Ballot Box

Gore Mellows

Editor’s note: Jacob Weisberg has filed a report from Thursday’s debate among the GOP presidential candidates. Click here to read it.

DURHAM, N.H–A good night for Al Gore. His progress in this, the fifth Democratic debate, was finally arriving at a reasonable tone. As in the previous encounters, Gore was highly critical of his rival. But this time he was able to be critical of Bill Bradley without coming off as smarmy or hectoring. Gore made all his familiar criticisms–that Bradley wasn’t putting any money aside for Medicare, that his health-care plan wouldn’t cover everybody, and that when the going got tough in the Senate, Bradley got going. But absent was about 80 percent of the sense of artificiality that characterized Gore’s earlier performances. Gore dispensed with the vocalized sighs and weary head-shakings of the Meet the Press debate. This meant that you could listen to what he was saying without having to spend the whole time disliking him.

Gore also included one new attack on Bradley that was very much on point. He finally took the advice of “Kausfiles” and nailed Bradley for opposing welfare reform in 1996. Given the opportunity to ask Bradley a direct question, Gore asked whether his opponent thought he made a mistake on three big votes in the Senate–in favor of the Reagan budget cuts, against the use of force resolution the Gulf War, and against welfare reform. Bradley responded with a stream of gobbledygook, the thrust of which was that he stood by his decisions and would do the same again, even with the benefit of hindsight.

“I think all three of them were a mistake,” Gore responded, neatly underscoring the lameness of Bradley’s answer. “I think that people were trapped in the old welfare system. … Saddam Hussein would still be in Kuwait if we had tried to rely on sanctions. Those budget cuts from Ronald Reagan hurt New Hampshire.”

Peter Jennings, who was a somewhat off-key moderator throughout the event, then asked a pointless thumbsucker of a follow-up: “How large a mistake is a president allowed to make?” The occasion not being a seminar at the Kennedy School, both candidates wisely ignored him. Jennings’ other moment of weirdness was asking Bradley “what you really thought when Gore held out his hand” in the last debate–as if he was hosting some kind of debate post-game show rather than the debate itself. Infinitely less adept at stoking an argument than Tim Russert, Jennings kept trying to get the candidates to repeat highlights from their previous session. But perhaps because arguing offends his sense of politeness, he kept trying to change the subject when they did start scrapping. Perhaps Jennings was confused about how to handle a broadcast that didn’t involve any costume changes.

His pathetic answer on welfare aside, Bradley turned in a strong performance as well. Substantively, I thought his best moment was his question to Gore about why the vice president wouldn’t join him in supporting the registration and licensing of all handguns. Gore’s lame response was that “it doesn’t have a prayer of ever becoming law.” Bradley then delivered a lecture on what it means to be a leader. “Where would the country be today if Franklin Roosevelt said Social Security’s too difficult to do? Of if Lyndon Johnson said Medicaid’s too difficult to do? The essence of leadership is taking something that is difficult and making it possible because you engage the American people in an attempt to make it happen.”

Bradley’s other best riff came after Gore asked him again why he hadn’t put money aside for Medicare.

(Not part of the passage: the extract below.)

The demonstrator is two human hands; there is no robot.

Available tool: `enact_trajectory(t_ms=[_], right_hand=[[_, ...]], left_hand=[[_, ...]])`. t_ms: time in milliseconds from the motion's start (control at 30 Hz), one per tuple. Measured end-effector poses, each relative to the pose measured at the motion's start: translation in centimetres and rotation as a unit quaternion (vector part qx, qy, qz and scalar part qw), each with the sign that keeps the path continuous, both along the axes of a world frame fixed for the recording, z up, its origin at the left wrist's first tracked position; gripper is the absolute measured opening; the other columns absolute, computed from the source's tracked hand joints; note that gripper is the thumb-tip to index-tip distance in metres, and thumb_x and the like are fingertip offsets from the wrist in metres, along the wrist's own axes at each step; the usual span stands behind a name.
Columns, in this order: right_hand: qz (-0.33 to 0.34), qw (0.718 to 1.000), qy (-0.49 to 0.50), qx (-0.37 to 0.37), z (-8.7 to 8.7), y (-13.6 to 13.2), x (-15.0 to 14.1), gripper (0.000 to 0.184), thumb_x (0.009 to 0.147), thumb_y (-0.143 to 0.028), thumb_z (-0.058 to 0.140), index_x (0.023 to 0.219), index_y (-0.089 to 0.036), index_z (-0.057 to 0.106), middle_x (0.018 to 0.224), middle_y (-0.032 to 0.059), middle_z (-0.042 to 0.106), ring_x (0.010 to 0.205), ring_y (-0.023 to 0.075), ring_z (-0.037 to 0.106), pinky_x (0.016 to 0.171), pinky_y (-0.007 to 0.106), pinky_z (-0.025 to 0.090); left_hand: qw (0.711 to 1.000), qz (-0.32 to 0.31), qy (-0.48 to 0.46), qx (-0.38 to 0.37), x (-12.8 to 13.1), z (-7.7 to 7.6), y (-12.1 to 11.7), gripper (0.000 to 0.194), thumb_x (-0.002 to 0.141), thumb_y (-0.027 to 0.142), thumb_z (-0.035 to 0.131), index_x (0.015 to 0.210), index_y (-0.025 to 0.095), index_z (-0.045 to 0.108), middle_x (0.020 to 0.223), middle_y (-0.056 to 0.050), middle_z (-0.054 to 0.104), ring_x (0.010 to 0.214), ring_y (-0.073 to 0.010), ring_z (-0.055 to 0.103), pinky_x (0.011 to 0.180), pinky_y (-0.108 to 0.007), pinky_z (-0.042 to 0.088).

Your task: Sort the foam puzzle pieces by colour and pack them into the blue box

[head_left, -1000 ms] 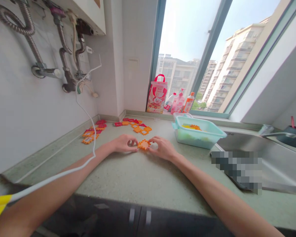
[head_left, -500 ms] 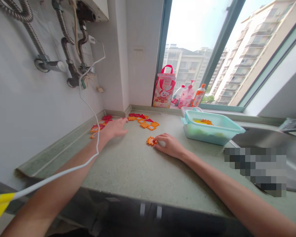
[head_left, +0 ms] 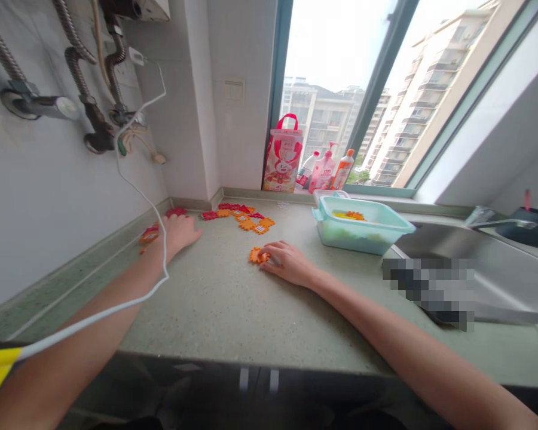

After explaining that continued strong economic growth might vaporize the problem, Bradley tried to cast Gore as a small-minded inside-the-Beltway character for dwelling on the point. “When I hear you talk, Al, it reminds me of a Washington bunker. I think you’re in the Washington bunker. … The Democratic Party shouldn’t be in the Washington bunker with you.”

Canned as it probably was, this was a wicked sound bite. It would have been more effective, though, if Gore had been badgering Bradley the way he has in previous debates. But for the first time, Gore wasn’t the clear aggressor–and Bradley wasn’t clearly the aggrieved.